In my opinion, the fantasy/science-fiction portions left a lot to be desired. There are a good amount of newer fantasy/sci-fi aspects introduced and they are somewhat elaborated on, such as Blue’s background and history behind her father and Henry Cheng’s whole deal. However, I still feel disconnected from these concepts besides there wasn’t enough time or elaboration involved for me to truly understand and absorb it. There are so many revelations made about the characters and the whole Raven Cycle world that are only quickly touched upon and left behind with no resolve. It almost makes me wish for another book, so everything can sink in properly.

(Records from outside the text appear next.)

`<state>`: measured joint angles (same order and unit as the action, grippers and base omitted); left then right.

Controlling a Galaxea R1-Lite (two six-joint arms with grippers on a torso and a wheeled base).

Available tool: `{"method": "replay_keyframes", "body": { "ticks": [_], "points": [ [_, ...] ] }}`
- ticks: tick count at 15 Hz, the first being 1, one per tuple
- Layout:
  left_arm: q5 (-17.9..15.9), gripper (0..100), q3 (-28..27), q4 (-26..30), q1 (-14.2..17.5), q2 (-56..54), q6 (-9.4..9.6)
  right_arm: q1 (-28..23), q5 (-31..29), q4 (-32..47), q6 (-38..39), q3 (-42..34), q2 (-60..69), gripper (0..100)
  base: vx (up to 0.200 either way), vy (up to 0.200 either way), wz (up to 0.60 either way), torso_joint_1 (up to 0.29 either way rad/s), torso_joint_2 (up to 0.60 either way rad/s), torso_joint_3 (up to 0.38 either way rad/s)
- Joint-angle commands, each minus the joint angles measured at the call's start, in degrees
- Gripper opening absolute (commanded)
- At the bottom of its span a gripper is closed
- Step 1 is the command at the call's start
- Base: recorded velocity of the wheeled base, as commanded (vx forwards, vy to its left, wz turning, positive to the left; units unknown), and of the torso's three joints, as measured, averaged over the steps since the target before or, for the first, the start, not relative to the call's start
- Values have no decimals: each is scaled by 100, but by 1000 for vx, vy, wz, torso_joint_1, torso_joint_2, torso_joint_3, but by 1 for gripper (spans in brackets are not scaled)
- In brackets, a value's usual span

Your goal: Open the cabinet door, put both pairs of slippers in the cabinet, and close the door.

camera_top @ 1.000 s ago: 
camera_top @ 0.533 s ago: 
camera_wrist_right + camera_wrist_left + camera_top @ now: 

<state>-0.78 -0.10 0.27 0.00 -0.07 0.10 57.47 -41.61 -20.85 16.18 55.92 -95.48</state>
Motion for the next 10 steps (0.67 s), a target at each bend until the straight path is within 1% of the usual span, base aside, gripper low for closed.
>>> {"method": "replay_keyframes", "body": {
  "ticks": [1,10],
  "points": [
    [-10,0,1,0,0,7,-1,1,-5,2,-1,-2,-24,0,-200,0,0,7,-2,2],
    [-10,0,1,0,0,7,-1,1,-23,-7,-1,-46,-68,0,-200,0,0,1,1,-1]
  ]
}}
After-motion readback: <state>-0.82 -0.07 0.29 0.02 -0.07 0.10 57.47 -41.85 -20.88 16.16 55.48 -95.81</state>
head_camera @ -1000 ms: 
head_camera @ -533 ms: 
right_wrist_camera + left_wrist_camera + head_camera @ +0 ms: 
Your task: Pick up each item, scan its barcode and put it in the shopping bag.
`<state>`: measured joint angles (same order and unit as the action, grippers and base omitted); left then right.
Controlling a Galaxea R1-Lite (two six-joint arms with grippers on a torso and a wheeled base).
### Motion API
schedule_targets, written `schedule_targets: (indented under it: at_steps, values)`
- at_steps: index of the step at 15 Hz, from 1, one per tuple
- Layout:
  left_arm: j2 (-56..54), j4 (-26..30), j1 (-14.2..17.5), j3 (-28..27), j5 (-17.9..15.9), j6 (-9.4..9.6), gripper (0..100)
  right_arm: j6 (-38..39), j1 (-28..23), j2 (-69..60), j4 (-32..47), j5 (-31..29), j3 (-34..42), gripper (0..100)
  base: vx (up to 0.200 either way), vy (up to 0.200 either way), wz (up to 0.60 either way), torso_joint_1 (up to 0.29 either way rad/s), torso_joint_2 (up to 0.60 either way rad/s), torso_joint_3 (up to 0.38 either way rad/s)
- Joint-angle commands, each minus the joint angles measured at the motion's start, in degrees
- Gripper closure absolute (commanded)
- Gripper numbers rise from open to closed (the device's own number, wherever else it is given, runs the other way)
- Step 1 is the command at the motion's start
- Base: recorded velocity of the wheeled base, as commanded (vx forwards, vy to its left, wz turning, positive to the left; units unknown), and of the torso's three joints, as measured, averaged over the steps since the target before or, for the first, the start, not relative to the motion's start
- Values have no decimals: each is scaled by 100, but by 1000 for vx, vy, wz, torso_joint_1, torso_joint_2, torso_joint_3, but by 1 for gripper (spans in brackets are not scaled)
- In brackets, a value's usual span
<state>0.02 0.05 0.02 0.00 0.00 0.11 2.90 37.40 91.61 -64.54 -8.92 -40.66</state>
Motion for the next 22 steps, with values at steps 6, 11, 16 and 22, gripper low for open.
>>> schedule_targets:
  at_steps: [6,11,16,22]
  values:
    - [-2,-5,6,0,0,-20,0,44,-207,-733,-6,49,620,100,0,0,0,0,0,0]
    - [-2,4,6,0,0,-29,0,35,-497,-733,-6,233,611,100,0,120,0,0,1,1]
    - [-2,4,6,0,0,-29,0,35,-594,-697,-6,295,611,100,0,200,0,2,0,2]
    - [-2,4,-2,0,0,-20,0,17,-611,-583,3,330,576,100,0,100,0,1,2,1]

As expected, the characters were brilliant and my favorite part of the book. All of them are still struggling to utilize their powers and discover further details about themselves to ultimately find Glendower and possibly save Gansey. I loved the emotion involved with out four main characters, it was so truthful yet poignant and understandable. The relationships between Ronan and his brothers, Gansey and Blue, and Ronan and Adam are further developed and constantly had me in the feels.

I don’t want to say much about the ending parts because I’ll be spoiling otherwise, but it did let me down to an extent. Honestly, it felt as though all the emotion that had been covered throughout the rest of the book was a waste, considering the very end, the climax, the true end was incredibly lackluster and anti-climatic. Everything was stated so plainly and blandly and things … just happened. I wish I could say more but I don’t want to spoil, and I don’t want to discuss spoilers because my thoughts are so jumbled and I’d probably never get them organized. Long story short, I hated that epilogue. Straight up.

Finales of series/trilogies are always difficult to read/review, because they could either make or break the series for you. I don’t remotely dislike The Raven King, but that ending was so soulless that I had to dock a star off. It’s upsetting to be dissatisfied with a goodbye to a series, but it is what it is.